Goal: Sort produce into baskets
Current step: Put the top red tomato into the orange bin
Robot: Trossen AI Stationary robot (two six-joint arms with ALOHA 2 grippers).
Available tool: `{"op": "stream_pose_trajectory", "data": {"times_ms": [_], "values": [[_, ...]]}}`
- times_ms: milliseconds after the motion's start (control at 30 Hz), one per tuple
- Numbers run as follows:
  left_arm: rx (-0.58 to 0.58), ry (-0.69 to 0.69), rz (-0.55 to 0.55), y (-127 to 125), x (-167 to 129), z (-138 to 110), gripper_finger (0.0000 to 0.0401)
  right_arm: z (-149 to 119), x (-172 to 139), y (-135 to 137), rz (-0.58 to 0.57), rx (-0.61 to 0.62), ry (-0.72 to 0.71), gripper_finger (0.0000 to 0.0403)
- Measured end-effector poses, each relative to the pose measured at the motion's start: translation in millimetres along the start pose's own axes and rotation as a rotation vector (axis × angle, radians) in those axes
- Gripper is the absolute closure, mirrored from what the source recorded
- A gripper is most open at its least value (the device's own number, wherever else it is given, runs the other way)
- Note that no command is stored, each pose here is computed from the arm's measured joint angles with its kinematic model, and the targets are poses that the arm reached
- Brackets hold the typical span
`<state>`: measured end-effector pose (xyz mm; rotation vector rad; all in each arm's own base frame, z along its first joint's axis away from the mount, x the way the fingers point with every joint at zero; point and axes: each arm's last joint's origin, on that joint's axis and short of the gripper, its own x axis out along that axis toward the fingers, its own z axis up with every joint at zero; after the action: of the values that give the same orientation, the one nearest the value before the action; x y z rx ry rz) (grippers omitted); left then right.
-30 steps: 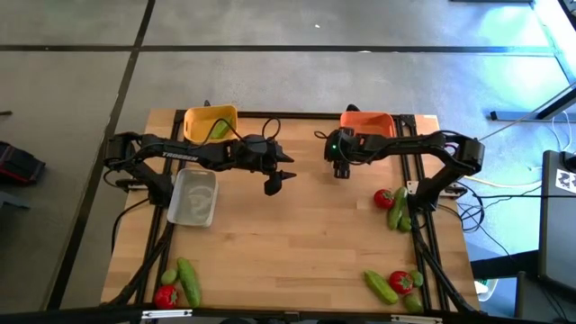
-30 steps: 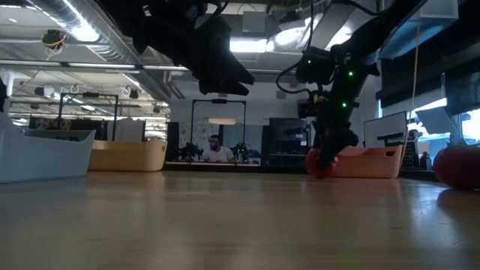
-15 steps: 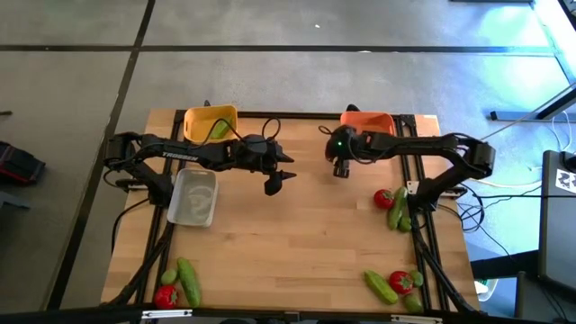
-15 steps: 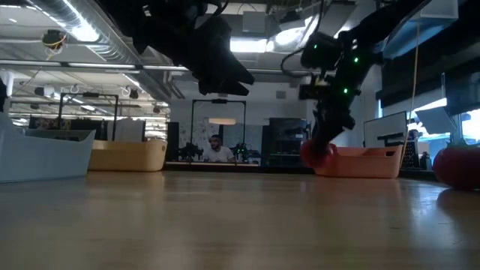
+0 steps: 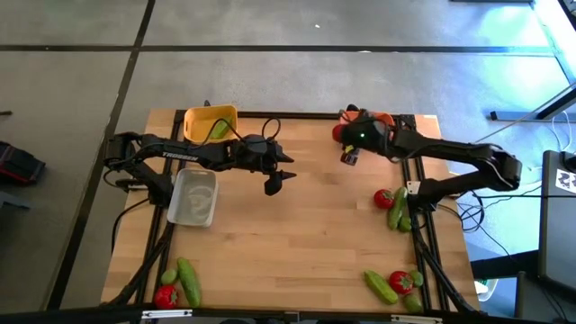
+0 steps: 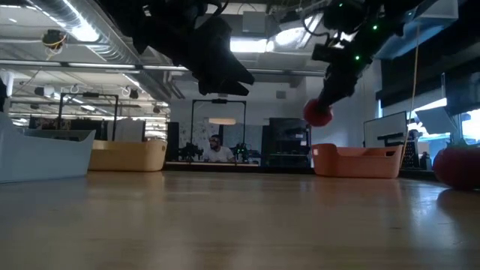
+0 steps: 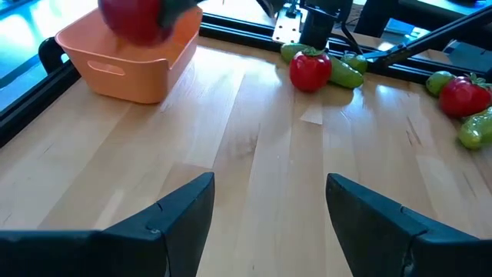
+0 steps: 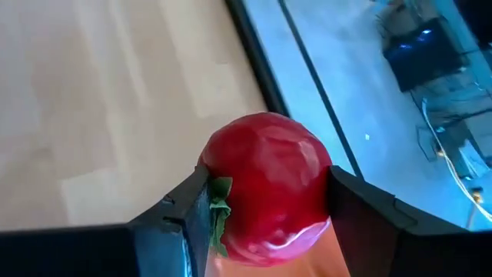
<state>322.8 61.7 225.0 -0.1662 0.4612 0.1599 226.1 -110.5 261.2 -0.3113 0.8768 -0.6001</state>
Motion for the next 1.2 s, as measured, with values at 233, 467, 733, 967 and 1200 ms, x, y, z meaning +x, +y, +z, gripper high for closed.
{"op": "stream_pose_trajectory", "data": {"times_ms": [233, 467, 733, 967, 1200], "values": [[0.001, 0.0, 0.001, 0.0, 0.0, 0.0, 0.0156, -15.9, 4.9, -33.0, -0.072, 0.126, 0.06, 0.0198], [0.003, -0.001, 0.002, 0.1, 0.0, 0.0, 0.0156, -34.8, 18.0, -59.5, -0.053, 0.324, 0.107, 0.0198], [0.003, 0.0, 0.002, 0.1, 0.0, -0.1, 0.0156, -48.1, 32.1, -70.3, -0.005, 0.48, 0.15, 0.0198], [0.006, -0.001, -0.01, -4.2, 0.2, -0.3, 0.0156, -54.9, 52.5, -66.3, 0.019, 0.488, 0.219, 0.0198], [0.004, -0.002, -0.016, -6.5, 0.3, -0.4, 0.0156, -58.3, 76.9, -61.3, 0.022, 0.482, 0.246, 0.0198]]}}
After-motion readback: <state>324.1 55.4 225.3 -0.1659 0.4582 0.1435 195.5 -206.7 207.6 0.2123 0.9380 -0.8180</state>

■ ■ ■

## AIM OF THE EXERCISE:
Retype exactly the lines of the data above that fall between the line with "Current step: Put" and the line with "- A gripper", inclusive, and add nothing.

## SOLUTION:
Current step: Put the top red tomato into the orange bin
Robot: Trossen AI Stationary robot (two six-joint arms with ALOHA 2 grippers).
Available tool: `{"op": "stream_pose_trajectory", "data": {"times_ms": [_], "values": [[_, ...]]}}`
- times_ms: milliseconds after the motion's start (control at 30 Hz), one per tuple
- Numbers run as follows:
  left_arm: rx (-0.58 to 0.58), ry (-0.69 to 0.69), rz (-0.55 to 0.55), y (-127 to 125), x (-167 to 129), z (-138 to 110), gripper_finger (0.0000 to 0.0401)
  right_arm: z (-149 to 119), x (-172 to 139), y (-135 to 137), rz (-0.58 to 0.57), rx (-0.61 to 0.62), ry (-0.72 to 0.71), gripper_finger (0.0000 to 0.0403)
- Measured end-effector poses, each relative to the pose measured at the motion's start: translation in millimetres along the start pose's own axes and rotation as a rotation vector (axis × angle, radians) in those axes
- Gripper is the absolute closure, mirrored from what the source recorded
- A gripper is most open at its least value (the device's own number, wherever else it is given, runs the other way)

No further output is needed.